Copy the lines exactly. Begin at the first line of the data and stop after the line with "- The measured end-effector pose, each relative".

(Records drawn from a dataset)
^^^^

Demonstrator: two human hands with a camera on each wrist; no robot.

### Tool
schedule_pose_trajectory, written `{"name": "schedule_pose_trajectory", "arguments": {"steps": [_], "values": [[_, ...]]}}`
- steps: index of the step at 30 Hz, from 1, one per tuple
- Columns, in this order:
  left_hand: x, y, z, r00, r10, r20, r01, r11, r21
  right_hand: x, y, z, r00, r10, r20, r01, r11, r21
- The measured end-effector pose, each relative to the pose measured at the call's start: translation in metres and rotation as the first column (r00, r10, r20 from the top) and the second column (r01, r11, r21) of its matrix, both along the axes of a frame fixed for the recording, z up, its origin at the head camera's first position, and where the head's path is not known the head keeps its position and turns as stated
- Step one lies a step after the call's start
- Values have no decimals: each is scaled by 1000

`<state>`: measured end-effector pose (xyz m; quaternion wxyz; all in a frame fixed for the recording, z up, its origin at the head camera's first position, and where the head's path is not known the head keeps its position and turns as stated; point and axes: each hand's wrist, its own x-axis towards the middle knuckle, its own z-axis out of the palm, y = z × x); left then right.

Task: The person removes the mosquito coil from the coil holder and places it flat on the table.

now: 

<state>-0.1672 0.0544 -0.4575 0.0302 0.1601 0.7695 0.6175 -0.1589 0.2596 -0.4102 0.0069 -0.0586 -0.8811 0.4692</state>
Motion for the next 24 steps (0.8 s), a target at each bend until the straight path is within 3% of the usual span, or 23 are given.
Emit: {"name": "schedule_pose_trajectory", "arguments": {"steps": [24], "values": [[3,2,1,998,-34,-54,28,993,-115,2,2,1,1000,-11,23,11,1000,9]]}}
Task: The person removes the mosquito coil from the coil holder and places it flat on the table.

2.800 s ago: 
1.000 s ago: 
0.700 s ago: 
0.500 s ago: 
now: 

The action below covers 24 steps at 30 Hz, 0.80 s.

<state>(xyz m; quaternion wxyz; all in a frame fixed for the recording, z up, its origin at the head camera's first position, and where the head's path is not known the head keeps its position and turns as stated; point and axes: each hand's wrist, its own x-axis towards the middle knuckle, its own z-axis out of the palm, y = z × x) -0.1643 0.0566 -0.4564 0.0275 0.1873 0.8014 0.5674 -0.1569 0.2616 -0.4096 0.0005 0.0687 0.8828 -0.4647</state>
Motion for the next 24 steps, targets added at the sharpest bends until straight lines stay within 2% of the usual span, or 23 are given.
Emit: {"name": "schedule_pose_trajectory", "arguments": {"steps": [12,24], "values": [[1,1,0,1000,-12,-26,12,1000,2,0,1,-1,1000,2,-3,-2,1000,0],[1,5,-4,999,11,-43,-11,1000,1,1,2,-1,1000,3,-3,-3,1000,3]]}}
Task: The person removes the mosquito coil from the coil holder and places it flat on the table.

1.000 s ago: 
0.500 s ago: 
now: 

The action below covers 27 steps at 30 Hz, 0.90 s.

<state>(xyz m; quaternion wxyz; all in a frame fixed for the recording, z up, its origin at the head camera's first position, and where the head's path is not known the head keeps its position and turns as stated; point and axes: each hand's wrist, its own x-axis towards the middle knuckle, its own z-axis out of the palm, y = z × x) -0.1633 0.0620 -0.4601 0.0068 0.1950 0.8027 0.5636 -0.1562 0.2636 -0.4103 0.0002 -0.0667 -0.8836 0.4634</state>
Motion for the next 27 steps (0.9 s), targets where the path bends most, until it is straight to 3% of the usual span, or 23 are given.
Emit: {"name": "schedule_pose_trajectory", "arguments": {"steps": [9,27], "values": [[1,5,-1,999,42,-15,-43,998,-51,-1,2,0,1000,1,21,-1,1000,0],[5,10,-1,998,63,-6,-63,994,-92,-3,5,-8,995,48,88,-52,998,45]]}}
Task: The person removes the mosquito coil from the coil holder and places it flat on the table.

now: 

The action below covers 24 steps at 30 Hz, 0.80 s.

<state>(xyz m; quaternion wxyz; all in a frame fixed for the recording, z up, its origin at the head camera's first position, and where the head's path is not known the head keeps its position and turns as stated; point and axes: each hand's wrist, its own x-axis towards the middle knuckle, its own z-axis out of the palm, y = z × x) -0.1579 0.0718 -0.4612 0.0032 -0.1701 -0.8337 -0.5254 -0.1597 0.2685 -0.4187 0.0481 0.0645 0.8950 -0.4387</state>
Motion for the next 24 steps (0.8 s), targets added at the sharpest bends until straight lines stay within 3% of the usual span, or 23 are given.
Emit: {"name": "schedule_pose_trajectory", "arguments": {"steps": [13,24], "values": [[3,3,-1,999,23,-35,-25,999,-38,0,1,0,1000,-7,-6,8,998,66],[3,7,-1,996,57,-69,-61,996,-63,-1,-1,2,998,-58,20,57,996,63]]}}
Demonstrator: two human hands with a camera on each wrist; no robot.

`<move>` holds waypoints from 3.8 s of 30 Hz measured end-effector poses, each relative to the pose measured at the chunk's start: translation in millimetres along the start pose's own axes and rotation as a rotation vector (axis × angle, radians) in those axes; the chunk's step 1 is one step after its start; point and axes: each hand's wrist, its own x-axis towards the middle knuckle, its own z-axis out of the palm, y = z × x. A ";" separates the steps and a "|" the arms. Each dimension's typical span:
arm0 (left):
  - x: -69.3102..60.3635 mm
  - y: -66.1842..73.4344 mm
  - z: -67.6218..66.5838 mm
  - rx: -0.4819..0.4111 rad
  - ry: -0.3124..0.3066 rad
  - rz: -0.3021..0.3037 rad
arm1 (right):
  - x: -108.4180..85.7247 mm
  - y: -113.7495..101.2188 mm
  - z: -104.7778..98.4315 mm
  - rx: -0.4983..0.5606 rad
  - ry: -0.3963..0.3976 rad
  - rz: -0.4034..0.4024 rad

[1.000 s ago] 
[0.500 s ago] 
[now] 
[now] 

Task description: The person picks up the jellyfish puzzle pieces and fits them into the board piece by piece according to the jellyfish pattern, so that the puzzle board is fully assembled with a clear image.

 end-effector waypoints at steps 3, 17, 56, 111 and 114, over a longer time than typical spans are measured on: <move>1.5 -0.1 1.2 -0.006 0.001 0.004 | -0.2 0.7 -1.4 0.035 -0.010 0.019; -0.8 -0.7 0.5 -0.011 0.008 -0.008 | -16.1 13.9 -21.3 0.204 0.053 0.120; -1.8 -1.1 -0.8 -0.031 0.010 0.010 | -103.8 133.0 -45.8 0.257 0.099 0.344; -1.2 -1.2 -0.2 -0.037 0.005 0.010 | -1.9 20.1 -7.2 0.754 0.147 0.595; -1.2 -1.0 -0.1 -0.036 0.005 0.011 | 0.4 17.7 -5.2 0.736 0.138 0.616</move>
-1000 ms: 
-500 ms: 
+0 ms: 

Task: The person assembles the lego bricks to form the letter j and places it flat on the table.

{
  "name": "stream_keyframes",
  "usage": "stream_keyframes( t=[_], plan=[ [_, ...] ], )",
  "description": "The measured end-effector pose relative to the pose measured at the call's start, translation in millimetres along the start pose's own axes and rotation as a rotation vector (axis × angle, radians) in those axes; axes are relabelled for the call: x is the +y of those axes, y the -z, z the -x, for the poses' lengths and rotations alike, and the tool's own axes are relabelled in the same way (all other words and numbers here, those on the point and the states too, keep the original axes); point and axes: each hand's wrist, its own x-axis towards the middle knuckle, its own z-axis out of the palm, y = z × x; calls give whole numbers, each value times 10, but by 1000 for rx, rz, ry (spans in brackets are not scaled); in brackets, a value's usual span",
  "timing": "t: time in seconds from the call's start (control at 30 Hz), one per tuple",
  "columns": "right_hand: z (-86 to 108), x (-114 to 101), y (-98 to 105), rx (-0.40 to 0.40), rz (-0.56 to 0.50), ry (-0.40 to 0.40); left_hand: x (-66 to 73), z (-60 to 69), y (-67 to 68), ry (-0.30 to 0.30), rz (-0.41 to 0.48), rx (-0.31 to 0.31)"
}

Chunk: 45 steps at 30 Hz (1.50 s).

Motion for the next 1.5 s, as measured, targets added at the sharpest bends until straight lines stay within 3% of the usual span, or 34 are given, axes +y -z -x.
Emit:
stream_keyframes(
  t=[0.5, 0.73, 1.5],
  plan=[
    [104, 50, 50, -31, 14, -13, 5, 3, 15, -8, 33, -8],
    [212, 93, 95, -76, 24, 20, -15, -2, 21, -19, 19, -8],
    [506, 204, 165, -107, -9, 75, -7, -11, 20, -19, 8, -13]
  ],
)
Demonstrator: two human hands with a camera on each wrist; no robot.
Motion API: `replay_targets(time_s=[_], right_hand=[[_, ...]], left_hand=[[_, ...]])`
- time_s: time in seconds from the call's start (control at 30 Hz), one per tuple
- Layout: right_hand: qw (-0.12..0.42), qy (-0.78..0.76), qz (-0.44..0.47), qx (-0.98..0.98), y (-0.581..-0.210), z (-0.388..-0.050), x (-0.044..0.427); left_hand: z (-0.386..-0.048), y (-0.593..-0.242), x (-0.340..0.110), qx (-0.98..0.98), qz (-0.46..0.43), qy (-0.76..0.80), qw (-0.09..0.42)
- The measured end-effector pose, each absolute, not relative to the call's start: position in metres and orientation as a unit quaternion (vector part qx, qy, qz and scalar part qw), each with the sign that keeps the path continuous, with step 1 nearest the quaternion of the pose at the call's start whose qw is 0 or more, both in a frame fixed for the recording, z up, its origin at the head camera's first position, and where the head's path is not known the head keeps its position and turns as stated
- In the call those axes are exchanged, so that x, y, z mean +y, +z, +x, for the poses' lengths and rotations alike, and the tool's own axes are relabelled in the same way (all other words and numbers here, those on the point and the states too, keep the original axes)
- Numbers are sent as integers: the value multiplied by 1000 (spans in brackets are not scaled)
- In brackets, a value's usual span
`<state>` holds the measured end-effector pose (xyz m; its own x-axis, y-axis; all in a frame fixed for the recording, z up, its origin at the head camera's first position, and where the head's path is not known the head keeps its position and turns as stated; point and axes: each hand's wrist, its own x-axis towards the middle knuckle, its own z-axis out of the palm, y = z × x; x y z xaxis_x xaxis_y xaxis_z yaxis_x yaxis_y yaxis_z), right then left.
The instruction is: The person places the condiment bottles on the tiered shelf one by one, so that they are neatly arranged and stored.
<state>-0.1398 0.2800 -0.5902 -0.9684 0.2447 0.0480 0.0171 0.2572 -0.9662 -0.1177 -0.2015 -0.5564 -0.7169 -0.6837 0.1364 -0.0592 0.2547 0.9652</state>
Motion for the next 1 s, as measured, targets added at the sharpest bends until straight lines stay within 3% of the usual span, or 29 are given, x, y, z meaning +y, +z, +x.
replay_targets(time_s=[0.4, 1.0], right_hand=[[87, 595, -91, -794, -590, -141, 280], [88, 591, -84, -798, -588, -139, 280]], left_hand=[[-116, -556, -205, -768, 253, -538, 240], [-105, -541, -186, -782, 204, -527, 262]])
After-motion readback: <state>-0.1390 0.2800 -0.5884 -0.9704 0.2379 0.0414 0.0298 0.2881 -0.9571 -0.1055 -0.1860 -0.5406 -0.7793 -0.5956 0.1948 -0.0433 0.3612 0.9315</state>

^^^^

_Task result_.
Demonstrator: two human hands with a camera on each wrist; no robot.

### Tool
schedule_pose_trajectory, written `{"name": "schedule_pose_trajectory", "arguments": {"steps": [_], "values": [[_, ...]]}}`
- steps: index of the step at 30 Hz, from 1, one per tuple
- Columns, in this order:
  left_hand: x, y, z, r00, r10, r20, r01, r11, r21
  right_hand: x, y, z, r00, r10, r20, r01, r11, r21
- The measured end-effector pose, each relative to the pose measured at the call's start: translation in metres and rotation as the first column (r00, r10, r20 from the top) and the second column (r01, r11, r21) of its matrix, both along the axes of a frame fixed for the recording, z up, its origin at the head camera's first position, and where the head's path is not known the head keeps its position and turns as stated

The exercise is fully answered.